- WHAT THE EXERCISE ASKS -
Where does the word "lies" appear in the entries below? Copy each line that holds it.

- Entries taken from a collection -
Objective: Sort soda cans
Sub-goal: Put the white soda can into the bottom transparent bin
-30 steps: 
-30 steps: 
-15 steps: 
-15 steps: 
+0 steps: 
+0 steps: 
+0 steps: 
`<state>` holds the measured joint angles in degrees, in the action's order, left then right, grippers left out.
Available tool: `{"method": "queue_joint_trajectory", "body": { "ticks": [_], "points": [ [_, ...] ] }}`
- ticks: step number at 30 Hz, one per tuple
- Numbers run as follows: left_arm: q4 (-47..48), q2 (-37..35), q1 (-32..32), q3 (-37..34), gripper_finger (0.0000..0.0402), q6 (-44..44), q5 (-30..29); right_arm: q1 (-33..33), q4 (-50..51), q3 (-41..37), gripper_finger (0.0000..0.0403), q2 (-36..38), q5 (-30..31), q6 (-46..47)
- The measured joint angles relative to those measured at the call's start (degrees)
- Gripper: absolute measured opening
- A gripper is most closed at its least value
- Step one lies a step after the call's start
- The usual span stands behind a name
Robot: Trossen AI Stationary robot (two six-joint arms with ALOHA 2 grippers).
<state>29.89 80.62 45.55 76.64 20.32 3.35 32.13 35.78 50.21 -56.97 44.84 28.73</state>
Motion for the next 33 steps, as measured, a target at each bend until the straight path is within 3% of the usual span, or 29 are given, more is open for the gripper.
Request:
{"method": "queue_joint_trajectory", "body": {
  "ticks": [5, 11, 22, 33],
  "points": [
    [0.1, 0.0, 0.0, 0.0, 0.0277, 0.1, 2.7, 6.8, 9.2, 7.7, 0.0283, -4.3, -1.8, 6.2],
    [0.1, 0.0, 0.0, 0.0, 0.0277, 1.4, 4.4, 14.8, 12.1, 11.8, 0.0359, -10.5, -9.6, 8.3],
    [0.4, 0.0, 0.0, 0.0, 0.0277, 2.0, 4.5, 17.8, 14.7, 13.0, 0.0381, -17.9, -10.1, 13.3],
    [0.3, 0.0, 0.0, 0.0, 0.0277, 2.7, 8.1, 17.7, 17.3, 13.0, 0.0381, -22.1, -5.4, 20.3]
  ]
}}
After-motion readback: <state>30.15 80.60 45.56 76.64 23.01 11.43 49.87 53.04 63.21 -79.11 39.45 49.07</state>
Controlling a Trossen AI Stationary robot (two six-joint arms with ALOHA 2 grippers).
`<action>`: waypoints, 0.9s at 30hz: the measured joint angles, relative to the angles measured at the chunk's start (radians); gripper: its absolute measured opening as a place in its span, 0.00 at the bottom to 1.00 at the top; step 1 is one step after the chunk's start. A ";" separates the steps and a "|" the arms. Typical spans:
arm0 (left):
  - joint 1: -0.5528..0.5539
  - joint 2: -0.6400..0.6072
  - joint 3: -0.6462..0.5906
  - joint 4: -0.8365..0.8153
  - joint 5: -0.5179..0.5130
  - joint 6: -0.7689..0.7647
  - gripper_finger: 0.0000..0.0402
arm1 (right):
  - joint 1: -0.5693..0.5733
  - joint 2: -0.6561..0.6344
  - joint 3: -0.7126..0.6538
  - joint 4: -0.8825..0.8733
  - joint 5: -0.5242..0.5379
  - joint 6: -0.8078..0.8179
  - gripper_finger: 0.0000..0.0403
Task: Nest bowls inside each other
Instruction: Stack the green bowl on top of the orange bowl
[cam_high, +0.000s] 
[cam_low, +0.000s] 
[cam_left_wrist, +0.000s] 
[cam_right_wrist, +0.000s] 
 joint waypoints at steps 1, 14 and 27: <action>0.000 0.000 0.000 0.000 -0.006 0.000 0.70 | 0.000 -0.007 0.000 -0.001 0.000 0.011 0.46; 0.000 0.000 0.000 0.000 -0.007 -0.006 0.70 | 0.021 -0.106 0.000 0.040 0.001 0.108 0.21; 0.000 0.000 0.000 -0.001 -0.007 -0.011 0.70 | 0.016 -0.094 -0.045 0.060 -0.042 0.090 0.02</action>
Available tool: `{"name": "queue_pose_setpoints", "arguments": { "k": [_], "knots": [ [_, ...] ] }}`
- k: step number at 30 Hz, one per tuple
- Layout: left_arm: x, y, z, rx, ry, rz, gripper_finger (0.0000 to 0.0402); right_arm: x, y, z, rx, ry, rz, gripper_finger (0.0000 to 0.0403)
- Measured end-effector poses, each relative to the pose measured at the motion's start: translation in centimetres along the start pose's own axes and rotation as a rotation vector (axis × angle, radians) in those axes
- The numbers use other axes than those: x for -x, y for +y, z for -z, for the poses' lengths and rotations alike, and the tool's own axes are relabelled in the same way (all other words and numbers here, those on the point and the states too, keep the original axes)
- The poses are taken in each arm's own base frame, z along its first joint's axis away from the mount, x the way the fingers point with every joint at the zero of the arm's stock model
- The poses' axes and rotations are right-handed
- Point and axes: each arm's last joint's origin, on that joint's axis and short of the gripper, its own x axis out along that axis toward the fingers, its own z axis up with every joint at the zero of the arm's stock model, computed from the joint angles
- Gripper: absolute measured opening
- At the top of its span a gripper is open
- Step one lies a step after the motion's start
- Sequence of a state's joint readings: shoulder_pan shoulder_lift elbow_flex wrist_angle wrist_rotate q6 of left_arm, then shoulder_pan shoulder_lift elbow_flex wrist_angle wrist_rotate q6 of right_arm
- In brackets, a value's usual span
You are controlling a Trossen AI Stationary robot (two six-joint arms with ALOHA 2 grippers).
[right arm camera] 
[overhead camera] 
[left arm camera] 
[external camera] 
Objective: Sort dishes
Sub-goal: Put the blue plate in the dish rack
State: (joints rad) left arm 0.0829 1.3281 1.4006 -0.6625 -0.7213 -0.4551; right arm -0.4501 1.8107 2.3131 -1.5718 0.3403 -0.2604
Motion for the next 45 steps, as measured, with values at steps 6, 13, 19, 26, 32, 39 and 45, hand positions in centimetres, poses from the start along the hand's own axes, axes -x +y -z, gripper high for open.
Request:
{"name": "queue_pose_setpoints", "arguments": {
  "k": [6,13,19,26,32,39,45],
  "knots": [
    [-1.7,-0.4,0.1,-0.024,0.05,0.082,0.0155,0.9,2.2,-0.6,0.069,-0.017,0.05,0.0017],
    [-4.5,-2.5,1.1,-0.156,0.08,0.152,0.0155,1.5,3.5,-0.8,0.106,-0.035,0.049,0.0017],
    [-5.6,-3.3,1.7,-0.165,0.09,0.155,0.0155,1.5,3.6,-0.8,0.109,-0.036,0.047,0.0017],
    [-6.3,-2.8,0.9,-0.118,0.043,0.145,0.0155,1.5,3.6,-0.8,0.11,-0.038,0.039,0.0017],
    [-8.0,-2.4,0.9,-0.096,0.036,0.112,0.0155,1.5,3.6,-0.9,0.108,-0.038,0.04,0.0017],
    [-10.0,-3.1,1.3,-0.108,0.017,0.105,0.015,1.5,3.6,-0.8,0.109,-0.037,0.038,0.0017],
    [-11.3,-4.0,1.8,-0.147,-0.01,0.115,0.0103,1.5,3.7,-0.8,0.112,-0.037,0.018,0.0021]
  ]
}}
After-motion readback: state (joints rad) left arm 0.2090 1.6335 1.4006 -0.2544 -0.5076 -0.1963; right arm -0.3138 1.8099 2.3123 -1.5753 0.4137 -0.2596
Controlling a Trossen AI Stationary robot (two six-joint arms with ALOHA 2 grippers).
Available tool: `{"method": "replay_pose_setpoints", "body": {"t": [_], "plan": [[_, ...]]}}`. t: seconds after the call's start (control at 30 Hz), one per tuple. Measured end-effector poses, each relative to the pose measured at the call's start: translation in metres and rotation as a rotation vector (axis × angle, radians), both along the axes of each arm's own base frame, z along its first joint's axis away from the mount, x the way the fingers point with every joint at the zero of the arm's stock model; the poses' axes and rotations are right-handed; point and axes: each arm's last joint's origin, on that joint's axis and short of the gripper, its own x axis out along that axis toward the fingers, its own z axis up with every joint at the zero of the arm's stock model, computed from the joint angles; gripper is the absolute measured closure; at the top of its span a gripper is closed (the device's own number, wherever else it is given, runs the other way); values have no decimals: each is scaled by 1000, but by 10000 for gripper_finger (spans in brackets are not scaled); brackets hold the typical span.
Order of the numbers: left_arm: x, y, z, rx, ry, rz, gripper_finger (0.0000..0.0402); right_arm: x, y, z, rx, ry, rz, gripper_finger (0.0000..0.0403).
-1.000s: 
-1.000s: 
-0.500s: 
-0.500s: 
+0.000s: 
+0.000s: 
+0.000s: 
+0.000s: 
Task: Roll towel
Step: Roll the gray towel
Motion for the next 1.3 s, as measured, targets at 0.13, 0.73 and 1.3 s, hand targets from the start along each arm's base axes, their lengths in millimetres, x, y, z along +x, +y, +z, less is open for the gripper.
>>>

- TASK RESULT -
- Step one lies a step after the call's start
- Step one lies a step after the motion's start

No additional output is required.